Film Review – THE CREATURE WALKS AMONG US (1956)

The Creature Walks Among Us (1956)THE CREATURE WALKS AMONG US (USA, 1956) **½
      Distributor: Universal Pictures; Production Company: Universal International Pictures (UI); Release Date: 26 April 1956; Filming Dates: late Aug–mid Sep 1955; Running Time: 78m; Colour: B&W; Sound Mix: Mono (Western Electric Recording); Film Format: 35mm; Film Process: Spherical; Aspect Ratio: 1.85:1; BBFC Cert: PG.

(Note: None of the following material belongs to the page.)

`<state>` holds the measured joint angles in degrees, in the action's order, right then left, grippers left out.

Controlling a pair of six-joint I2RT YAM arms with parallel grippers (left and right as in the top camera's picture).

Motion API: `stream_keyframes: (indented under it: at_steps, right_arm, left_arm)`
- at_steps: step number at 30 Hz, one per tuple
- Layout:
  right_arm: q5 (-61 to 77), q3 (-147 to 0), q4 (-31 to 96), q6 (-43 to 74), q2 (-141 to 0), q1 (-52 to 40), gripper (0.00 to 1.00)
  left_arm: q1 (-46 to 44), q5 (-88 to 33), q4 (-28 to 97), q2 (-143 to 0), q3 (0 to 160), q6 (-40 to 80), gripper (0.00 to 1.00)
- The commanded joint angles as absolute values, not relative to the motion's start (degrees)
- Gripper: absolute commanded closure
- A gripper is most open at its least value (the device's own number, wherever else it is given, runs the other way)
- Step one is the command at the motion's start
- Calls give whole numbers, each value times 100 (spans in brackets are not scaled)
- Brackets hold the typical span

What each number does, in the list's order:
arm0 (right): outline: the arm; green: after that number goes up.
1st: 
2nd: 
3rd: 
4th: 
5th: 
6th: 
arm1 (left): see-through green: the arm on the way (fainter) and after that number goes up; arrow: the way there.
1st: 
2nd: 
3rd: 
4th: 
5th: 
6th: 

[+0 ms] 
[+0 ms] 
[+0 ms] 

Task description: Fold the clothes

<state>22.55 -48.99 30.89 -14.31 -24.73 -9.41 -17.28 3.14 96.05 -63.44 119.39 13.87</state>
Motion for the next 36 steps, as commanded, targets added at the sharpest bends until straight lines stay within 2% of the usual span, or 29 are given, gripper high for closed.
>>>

      Director: John Sherwood; Writer: Arthur A. Ross; Producer: William Alland; Director of Photography: Maury Gertsman; Music Supervisor: Joseph Gershenson; Film Editor: Edward Curtiss; Art Director: Alexander Golitzen, Robert Emmet Smith; Set Decorator: John P. Austin, Russell A. Gausman; Costumes: Jay A. Morley Jr.; Make-up: Bud Westmore; Sound: Leslie I. Carey, Robert Pritchard; Visual Effects: Clifford Stine.
      Cast: Jeff Morrow (Dr. William Barton), Rex Reason (Dr. Thomas Morgan), Leigh Snowden (Marcia Barton), Gregg Palmer (Jed Grant), Maurice Manson (Dr. Borg), James Rawley (Dr. Johnson), David McMahon (Captain Stanley), Paul Fierro (Morteno), Lillian Molieri (Mrs. Morteno), Larry Hudson (State Trooper), Frank Chase (Steward). Uncredited: Ricou Browning (The Gill Man (in water)), Don Megowan (The Gill Man (on land)), George Sowards (Ranchhand).
      Synopsis: In this third Gill-Man feature, the Creature is captured and turned into an air-breather by a rich mad scientist.
      Comment: The second sequel to THE CREATURE FROM THE BLACK LAGOON (1954) starts promisingly if more than a little familiarly. Merrow and a group of scientists hunt the Gill Man in the Everglades. Merrow has brought along wife Snowden, who sets the pulses racing amongst the rest of the crew sending Merrow into jealous rages. Reason debates ethics with Merrow and the production becomes a little too talky during its mid-section. Once the Gill Man is captured and loses his gills via a fire the creature begins to adopt human physicalities. Unfortunately. this means the impressive creature design is shorn of its elegance and the Gill Man turns into a lumbering Frankenstein-like monster, but lacking any expressiveness through the heavy rubber mask. The finale at a coastal clinic reverts to formula and the creature becomes enraged when violence is inflicted on others, notably his fellow captive animals. The denouement is hugely disappointing lacking any resolution other than Merrow’s ultimate fate. Impressive underwater photography and the desire to stretch the characters are pluses in an otherwise largely routine fare.